*Work request*
Can you print the data exactly and leave out each image?
•••••
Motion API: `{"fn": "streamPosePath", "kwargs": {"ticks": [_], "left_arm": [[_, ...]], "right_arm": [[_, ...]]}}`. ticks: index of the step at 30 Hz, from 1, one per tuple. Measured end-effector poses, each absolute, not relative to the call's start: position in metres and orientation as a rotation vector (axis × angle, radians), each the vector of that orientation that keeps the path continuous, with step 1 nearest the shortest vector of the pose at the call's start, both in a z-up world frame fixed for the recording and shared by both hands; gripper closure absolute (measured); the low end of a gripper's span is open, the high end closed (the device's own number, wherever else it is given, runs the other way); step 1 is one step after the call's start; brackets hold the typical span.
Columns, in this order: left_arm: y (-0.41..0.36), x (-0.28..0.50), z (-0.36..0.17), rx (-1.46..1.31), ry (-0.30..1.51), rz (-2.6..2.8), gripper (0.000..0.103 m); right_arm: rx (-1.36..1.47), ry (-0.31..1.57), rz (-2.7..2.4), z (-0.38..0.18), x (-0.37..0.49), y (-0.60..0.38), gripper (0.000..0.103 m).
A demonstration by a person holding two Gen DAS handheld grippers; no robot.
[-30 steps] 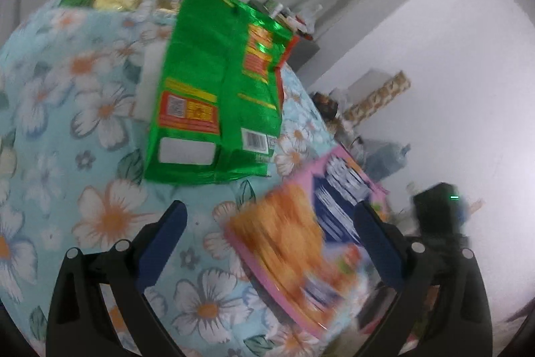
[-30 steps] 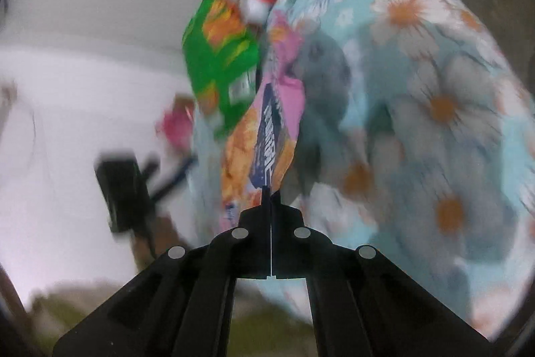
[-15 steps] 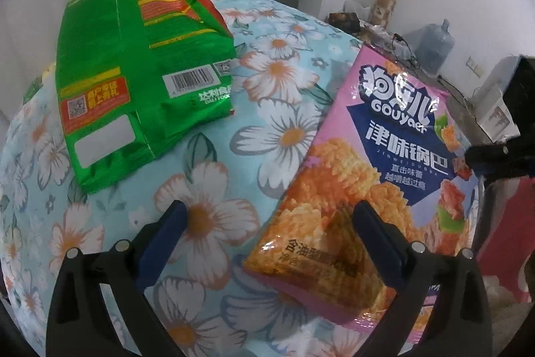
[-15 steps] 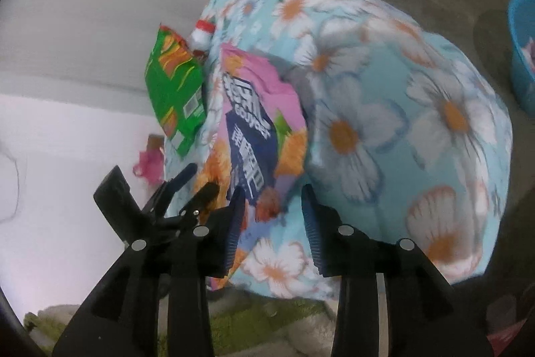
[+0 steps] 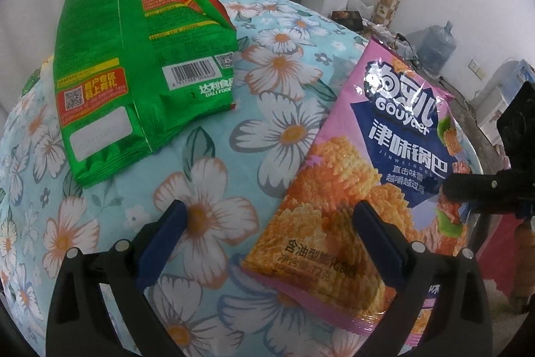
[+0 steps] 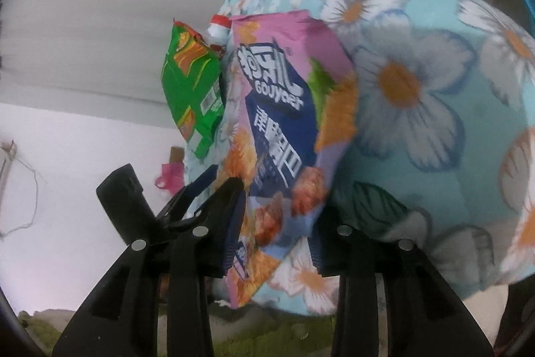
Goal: Collect trash
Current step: 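Lift the pink bag with the right tool while the left tool approaches the green snack bag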
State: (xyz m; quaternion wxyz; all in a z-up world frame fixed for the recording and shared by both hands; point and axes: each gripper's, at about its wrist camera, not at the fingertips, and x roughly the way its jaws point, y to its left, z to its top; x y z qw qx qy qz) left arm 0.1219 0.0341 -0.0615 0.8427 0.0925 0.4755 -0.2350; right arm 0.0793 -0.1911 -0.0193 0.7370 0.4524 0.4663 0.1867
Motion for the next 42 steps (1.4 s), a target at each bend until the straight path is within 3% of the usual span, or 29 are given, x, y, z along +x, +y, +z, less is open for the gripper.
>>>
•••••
*Exercise solution*
Motion API: `{"fn": "streamPosePath", "kwargs": {"ticks": [_], "left_arm": [[_, ...]], "right_arm": [[_, ...]]}}`. ticks: index of the step at 30 Hz, from 1, one per tuple. Measured end-effector poses, each absolute, not relative to the call's start: position in metres and orientation as a rotation vector (axis × angle, radians), each the vector of that orientation that keeps the path continuous, with step 1 nearest the shortest vector of the pose at the call's start, both in a z-up world frame fixed for the recording and shared by both hands; gripper closure absolute (measured); the low end of a gripper's span is open, the high end closed (the device's own number, wherever else it is given, runs the other way); step 1 is one step after the call's start; brackets hold the typical span.
Columns, in this order: left_arm: y (-0.41..0.36), x (-0.28..0.50), z (-0.36..0.17), rx (-1.46..1.31), ry (-0.30..1.51), rz (-2.6..2.8), gripper (0.000..0.103 m); right_arm: rx (-1.36..1.47), ry (-0.31..1.57), rz (-2.7..2.4), z (-0.38..0.18), x (-0.37..0.49), y (-0.60..0.38), gripper (0.000..0.103 m).
A demonstration by a person holding two Gen DAS handheld grippers; no robot.
[-30 steps] 
[-30 steps] 
[-15 steps] 
[-15 steps] 
[+0 steps] 
[+0 steps] 
Goal: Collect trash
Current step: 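Lift the pink bag with the right tool while the left tool approaches the green snack bag
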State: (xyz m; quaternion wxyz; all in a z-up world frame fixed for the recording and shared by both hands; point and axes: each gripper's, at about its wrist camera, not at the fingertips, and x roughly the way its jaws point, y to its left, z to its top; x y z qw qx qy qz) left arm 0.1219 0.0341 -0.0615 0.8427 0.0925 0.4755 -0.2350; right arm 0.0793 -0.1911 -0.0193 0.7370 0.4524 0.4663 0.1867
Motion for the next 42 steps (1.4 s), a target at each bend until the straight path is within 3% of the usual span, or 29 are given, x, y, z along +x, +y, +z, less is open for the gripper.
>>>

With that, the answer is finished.